Feature Type

  • [x] Adding new functionality to pandas

  • [ ] Changing existing functionality in pandas

  • [ ] Removing existing functionality in pandas

Problem Description

read_xml() fails with the error message XMLSyntaxError: xmlSAX2Characters: huge text node.

A similar problem can be overcome when manually parsing the tree like so:

from lxml import etree
with open(filename) as f:
    tree = etree.parse(f, etree.XMLParser(huge_tree=True))

Feature Description

I am not sure what the best way to supply options to the parser would be.

Alternative Solutions

Right now, I have to read the file using the 'etree' parser like so

df = pd.read_xml(
    filename,
    parser='etree',
)

Additional Context

Similarly, the following option could be passed to the parser recover=True.

Comment From: ParfaitG

Thank you for your report. My thought is that read_xml provides a convenience method to parse shallow, flatter XML to DataFrames. And since XML is an open-ended type that can range in dimensions and DataFrames require the two-dimension types, read_xml is not meant to cover exceptional cases like you point out. Also, as you show lxml provides much more functionality to parse any kind of XML.
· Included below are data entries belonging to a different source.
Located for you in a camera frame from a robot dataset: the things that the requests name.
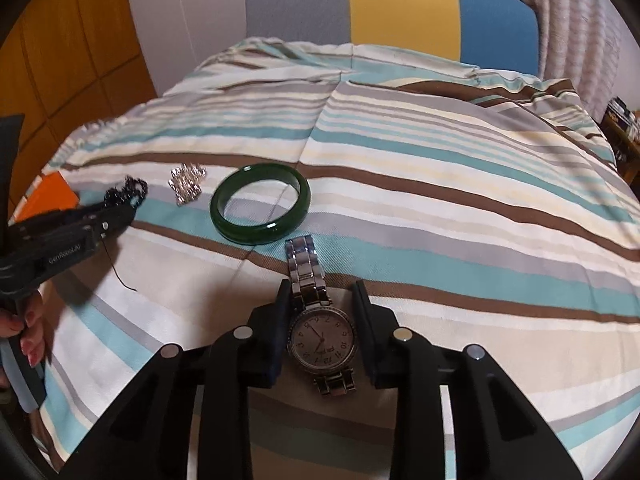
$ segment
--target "black clamp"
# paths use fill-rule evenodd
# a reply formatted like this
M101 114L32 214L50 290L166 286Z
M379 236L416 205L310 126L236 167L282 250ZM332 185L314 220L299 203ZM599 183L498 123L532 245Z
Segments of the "black clamp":
M280 374L292 308L290 283L246 325L209 347L163 346L96 422L61 480L186 478L196 388L204 384L198 478L251 480L247 388ZM365 370L376 388L398 389L391 480L444 480L440 385L449 387L459 480L581 480L551 428L491 356L431 345L371 304L363 282L353 313Z
M129 226L144 201L146 182L126 177L103 202L43 213L6 228L0 247L0 304L22 316L22 300L49 278L95 253L107 237ZM31 368L20 335L0 338L0 361L22 409L31 413L46 398L41 365Z

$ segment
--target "watch dial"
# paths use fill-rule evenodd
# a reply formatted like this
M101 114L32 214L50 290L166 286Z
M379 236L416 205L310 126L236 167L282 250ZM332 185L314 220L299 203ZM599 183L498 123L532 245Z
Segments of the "watch dial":
M305 367L340 367L353 351L351 324L340 311L320 308L300 316L291 329L290 351Z

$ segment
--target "watch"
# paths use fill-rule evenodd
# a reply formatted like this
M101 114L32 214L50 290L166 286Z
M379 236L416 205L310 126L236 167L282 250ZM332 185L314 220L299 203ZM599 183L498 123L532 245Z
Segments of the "watch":
M289 354L308 373L322 396L356 389L349 362L356 351L356 332L349 316L332 306L324 271L311 235L285 242L294 318L289 327Z

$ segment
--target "silver jewelry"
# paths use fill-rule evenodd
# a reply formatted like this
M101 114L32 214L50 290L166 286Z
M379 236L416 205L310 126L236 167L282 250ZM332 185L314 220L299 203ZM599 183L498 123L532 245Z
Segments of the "silver jewelry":
M193 202L202 193L200 182L207 176L207 170L199 164L181 164L171 170L169 187L175 191L178 206Z
M294 310L287 349L307 372L322 396L356 389L347 365L356 351L356 334L347 314L332 307L324 271L311 235L285 242Z

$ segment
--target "watch bezel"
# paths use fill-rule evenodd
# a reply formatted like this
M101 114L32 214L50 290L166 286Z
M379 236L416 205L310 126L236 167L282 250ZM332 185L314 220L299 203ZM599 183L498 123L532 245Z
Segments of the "watch bezel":
M353 334L353 345L351 346L351 349L349 350L349 353L347 354L347 357L345 357L345 359L343 361L341 361L340 364L337 364L337 365L334 365L334 366L331 366L331 367L327 367L327 368L313 367L313 366L309 365L308 363L305 363L293 351L293 347L292 347L292 343L291 343L291 337L293 335L294 327L297 325L297 323L298 323L298 321L300 320L301 317L303 317L303 316L312 317L313 314L316 313L316 312L331 312L333 314L337 314L345 322L347 322L349 327L351 328L351 333ZM312 307L312 308L307 308L307 309L303 310L302 312L300 312L299 314L297 314L297 316L293 319L293 321L289 325L289 334L287 335L287 351L289 352L289 355L296 361L298 366L300 366L302 369L304 369L305 372L308 372L310 374L313 374L313 375L316 375L316 376L324 376L324 375L327 375L327 374L331 374L333 372L344 370L345 368L348 367L349 362L353 359L357 349L358 349L358 335L356 333L356 329L355 329L353 323L351 322L351 319L349 318L348 314L345 311L340 310L339 308L335 308L335 307L332 307L332 306L324 306L324 305L315 306L315 307Z

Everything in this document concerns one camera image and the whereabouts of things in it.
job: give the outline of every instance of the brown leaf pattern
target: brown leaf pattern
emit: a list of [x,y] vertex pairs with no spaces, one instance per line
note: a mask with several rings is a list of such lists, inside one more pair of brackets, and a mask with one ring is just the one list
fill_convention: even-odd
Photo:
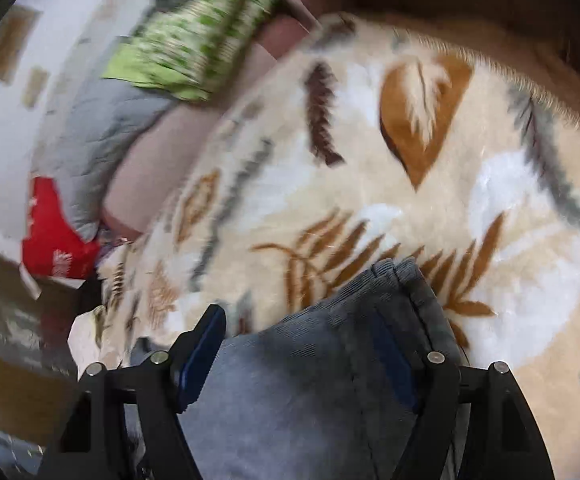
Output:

Possibly, we can incorporate a kwargs implementation for users to pass arguments to third party connectors? But this may detract from the practice with other IO tools. Then maintenance and testing can be a concern since kwargs will allow open-ended number of arguments.

For special cases, consider directly using the upstream (lxml) package to parse XML. Then, retrieve content in lists, dicts. etc. to pass on to DataFrames.